[Studs Terkel commencement address at Lake Forest College, 2002]

Studs Terkel speaks at the 2002 Commencement at Lake Forest College in Lake Forest, Illinois. Terkel praises the liberal arts and lessons taught through history, urging students to work toward realizing the dream of an "open society." Excerpt of a longer tape, which includes the full ceremony and footage of honorary degrees given to Deborah Leff, Carl MaultsBy and Cass R. Sunstein.

00:00Copy video clip URL S. Anthony McCann, Chairman of the Academic Affairs Committee of the college’s Board of Trustees, presents Studs Terkel as a candidate for the honorary degree of Doctor of Letters.

00:27Copy video clip URL President of Lake Forest College Stephen D. Schutt praises Terkel’s accomplishments as the first “oral historian” of his kind. “The women and the men in your books—hundreds of them across all walks of life, in every circumstance imaginable—have persuaded us that human virtue is undying,” Schutt says. “We all have stories, and we and they all matter. As you have reminded us interview after interview, there is no such thing as a blue-collar mind, no such thing as a hard-hat psyche.”

04:08Copy video clip URL Schutt comments on Terkel’s latest book, Will the Circle be Unbroken?: Reflections on Death, Rebirth and Hunger for a Faith. Schutt quotes Terkel, saying, “It is a sweet irony that my first book of the 21st century is about death. Yet these testimonies are also about life and its pricelessness. Hopefully, that’s what this book is about—death of course, but only by living its long prelude: life.” He then awards Terkel his honorary degree.

05:27Copy video clip URL Taking the podium as commencement speaker, Terkel jokes, “One of the youngest presidents this college had, Stephen Schutt, introduced to you one of the oldest geezers ever to give a commencement address.”  He begins his remarks by emphasizing the importance of the humanities, telling the graduates, “I know all of you will pursue certain professions … but unless you’re immersed in humanities which connect us with past and present, and thus gives us an idea about the future, we’re not part of a common humanity.”

07:57Copy video clip URL Terkel quotes the address given at his own graduation from the University of Chicago Law School, by former University President Robert Maynard Hutchins. “The purpose of higher education is to unsettle young men and women, to inflame their intellects,” he says in part. “You are closer to the truth now than you ever will be again. Don’t let practical men surrender your ideals.”

09:08Copy video clip URL Terkel shares a brief anecdote about his vocal struggles against communist witch hunts in the era of McCarthyism. His friend, legendary gospel singer Mahalia Jackson, once said of him, “Studs, you got such a big mouth, you should’ve been a preacher.”

10:30Copy video clip URL Terkel begins his “sermon” with an impromptu decision to change the topic of his remarks.
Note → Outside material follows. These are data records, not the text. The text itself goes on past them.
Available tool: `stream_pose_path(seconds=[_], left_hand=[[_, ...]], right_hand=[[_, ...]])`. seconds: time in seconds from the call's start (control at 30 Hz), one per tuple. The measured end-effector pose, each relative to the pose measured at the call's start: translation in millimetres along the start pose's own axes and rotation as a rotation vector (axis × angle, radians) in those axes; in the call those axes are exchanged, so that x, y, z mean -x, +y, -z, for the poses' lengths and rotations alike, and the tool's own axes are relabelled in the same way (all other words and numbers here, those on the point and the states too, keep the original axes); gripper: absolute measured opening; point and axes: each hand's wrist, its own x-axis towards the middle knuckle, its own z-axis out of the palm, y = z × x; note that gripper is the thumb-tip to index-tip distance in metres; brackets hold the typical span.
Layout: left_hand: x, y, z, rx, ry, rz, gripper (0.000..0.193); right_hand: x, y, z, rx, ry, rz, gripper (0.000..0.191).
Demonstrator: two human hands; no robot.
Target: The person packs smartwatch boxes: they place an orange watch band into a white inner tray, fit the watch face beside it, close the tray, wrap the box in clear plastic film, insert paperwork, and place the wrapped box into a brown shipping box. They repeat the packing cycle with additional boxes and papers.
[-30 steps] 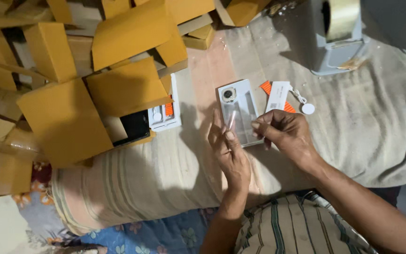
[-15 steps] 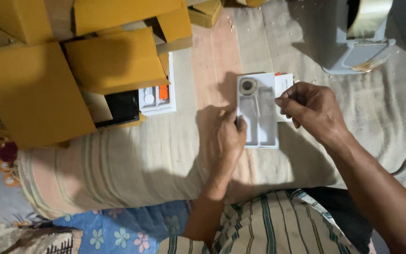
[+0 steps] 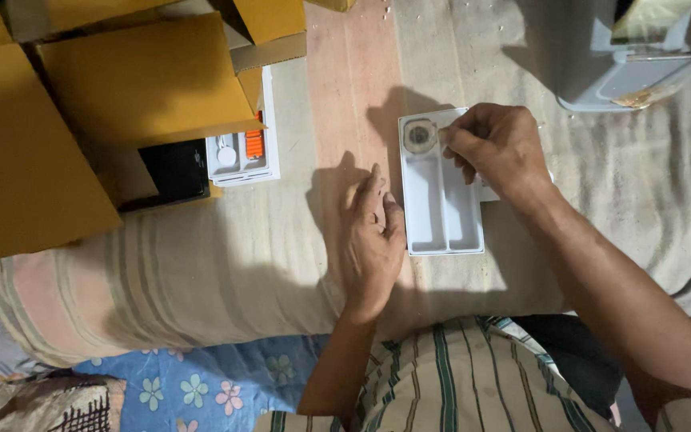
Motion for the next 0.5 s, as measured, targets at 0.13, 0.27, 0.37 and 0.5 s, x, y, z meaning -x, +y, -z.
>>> stream_pose_path(seconds=[0.13, 0.27, 0.37, 0.5], left_hand=[[-5.6, -2.8, -4.0, 0.012, 0.045, -0.033, 0.047], [-8.8, -8.9, -8.0, 0.02, 0.034, -0.012, 0.048], [-9.3, -12.8, -10.9, 0.037, 0.032, 0.006, 0.05], [-12.3, -18.2, -17.1, -0.014, 0.031, -0.006, 0.053]], right_hand=[[-11.0, 5.1, -4.4, -0.024, -0.003, -0.029, 0.02], [-19.0, 9.5, -4.7, 0.042, 0.013, -0.042, 0.021], [-24.1, 13.7, -4.7, 0.017, 0.006, -0.07, 0.02], [-30.2, 18.7, -3.4, 0.03, -0.019, -0.043, 0.018]])
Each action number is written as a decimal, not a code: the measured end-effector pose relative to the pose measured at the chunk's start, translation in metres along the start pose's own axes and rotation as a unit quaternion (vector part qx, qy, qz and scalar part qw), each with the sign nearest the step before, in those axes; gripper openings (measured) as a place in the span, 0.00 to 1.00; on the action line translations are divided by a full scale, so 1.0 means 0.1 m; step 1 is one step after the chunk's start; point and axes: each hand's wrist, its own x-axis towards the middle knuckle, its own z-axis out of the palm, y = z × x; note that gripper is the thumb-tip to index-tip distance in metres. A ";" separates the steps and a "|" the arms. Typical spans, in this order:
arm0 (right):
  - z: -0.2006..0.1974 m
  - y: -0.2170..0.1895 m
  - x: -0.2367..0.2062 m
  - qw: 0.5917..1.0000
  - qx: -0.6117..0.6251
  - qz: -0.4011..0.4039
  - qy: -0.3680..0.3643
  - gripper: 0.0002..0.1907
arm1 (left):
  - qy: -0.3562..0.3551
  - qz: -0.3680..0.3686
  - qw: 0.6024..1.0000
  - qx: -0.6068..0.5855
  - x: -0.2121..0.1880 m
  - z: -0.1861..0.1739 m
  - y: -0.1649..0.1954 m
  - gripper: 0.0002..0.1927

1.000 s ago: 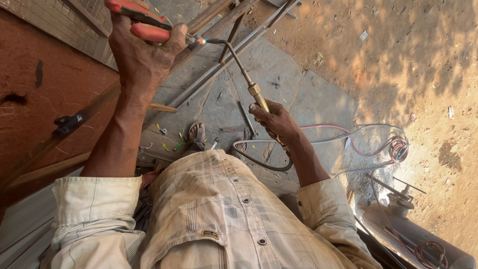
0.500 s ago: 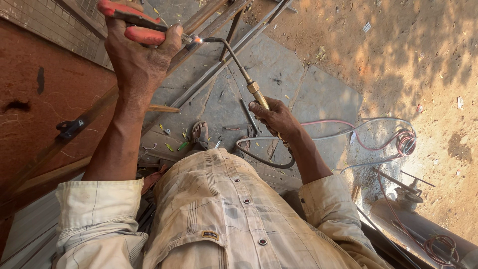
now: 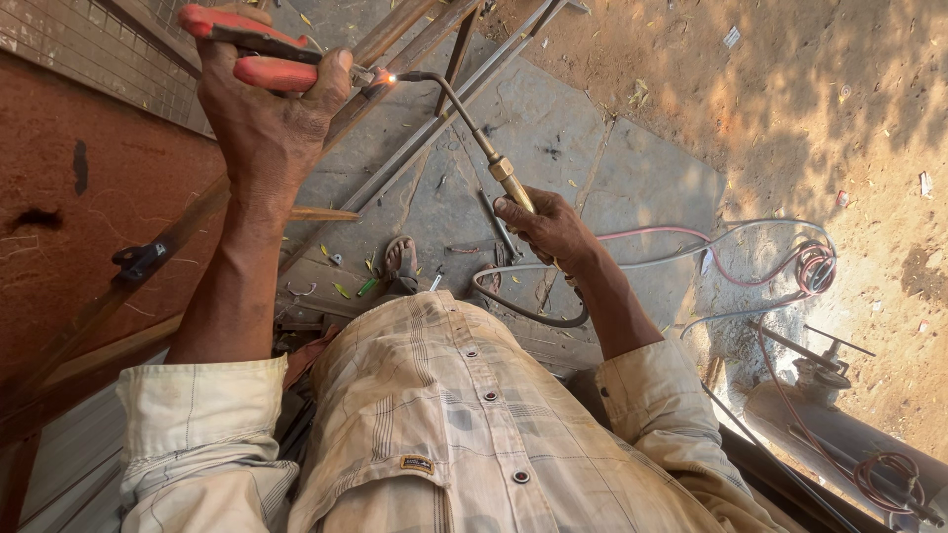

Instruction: The person uses a welding torch to join metal bars on a rectangular frame. They hold the frame with one hand and apply the torch to the joints, producing sparks. The person repositions the frame and continues welding different joints throughout the clip.

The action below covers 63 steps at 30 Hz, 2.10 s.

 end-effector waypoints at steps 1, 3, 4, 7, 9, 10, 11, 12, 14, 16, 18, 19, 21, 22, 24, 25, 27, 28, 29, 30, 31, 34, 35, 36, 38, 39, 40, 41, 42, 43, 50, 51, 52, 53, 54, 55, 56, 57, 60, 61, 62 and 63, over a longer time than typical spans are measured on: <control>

Instead of speaking on “The Need to Ask Why” as he planned, he talks about “The Greatest Generation?” He posits that the young people of the 1960s constitute true “greatest generation.” Without their struggles in the civil rights and feminist movements, he says, the ethnically diverse group of men and women graduates wouldn’t possibly be gathered before him today.

13:25Copy video clip URL “You are faced with something fascinating and terrifying, and at the same time exhilarating,” he says to the graduates, referencing the events of September 11. “I love to quote Albert Einstein. You know why? Nobody dares contradict me. When Albert Einstein heard that the atom bomb, exponentially the most explosive ever destructive event was dropped on humans, he tore his hair. And then he said, ‘Ever since that day, ever since the atom was split, the world has changed irreparably except one thing—the way we think.’ And that’s where the humanities come into the picture. We must think anew and independently,” Terkel says, challenging the students to become thoughtful Americans.

17:49Copy video clip URL “My hope, not only mine but [of] all of my contemporaries, is in you,” he says in closing, remarking that even though man can wage wars capable of sending humanity back to the neanderthal age, “that need not be, and I know it will not be because of you.”

18:46Copy video clip URL “I’m going to end, again plagiarizing,” Terkel jokes, quoting chaplain and peace activist William Sloan Coffin, Jr.’s invocation at a Yale University commencement. “As we leave this hall, let there be young men and women for whom the complexity of issues only serves their zeal to deal with them … so that we may have in the world a little more truth, a little more justice, a little more beauty that wouldn’t have been had we not loved the world enough to quarrel with it for what it is not but still can be,” he reads. “Take our hearts and set them on fire.” He receives a standing ovation.